"""

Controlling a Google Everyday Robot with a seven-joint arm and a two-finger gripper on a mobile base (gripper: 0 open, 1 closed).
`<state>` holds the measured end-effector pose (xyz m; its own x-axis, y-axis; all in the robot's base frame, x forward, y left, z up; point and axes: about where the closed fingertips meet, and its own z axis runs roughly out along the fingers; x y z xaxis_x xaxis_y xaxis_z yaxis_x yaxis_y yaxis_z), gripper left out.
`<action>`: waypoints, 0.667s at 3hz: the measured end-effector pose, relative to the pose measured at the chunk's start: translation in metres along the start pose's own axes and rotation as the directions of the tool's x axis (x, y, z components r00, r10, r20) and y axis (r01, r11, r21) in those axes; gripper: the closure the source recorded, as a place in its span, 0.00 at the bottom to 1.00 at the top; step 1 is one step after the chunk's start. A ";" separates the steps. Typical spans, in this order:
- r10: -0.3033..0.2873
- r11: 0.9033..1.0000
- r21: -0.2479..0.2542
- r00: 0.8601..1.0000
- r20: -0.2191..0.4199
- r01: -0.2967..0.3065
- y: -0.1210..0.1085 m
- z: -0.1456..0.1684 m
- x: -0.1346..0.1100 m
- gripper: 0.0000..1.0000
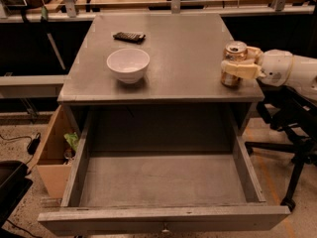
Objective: Place orange can upright
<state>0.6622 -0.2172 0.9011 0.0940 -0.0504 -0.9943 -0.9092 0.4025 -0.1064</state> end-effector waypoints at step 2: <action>0.053 0.999 -0.012 0.999 -0.005 -0.053 0.004 0.005 0.015 0.82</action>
Offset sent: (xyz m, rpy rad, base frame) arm -0.0004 0.0036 -0.0142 0.0135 0.0433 0.0081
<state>0.6618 -0.2117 0.8858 0.0438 -0.0332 -0.9985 -0.9178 0.3935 -0.0533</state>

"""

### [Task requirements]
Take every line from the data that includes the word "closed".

### [Written solution]
Controlling a Google Everyday Robot with a seven-joint arm and a two-finger gripper on a mobile base (gripper: 0 open, 1 closed).
`<state>` holds the measured end-effector pose (xyz m; its own x-axis, y-axis; all in the robot's base frame, x forward, y left, z up; point and axes: about where the closed fingertips meet, and its own z axis runs roughly out along the fingers; x y z xaxis_x xaxis_y xaxis_z yaxis_x yaxis_y yaxis_z), gripper left out.

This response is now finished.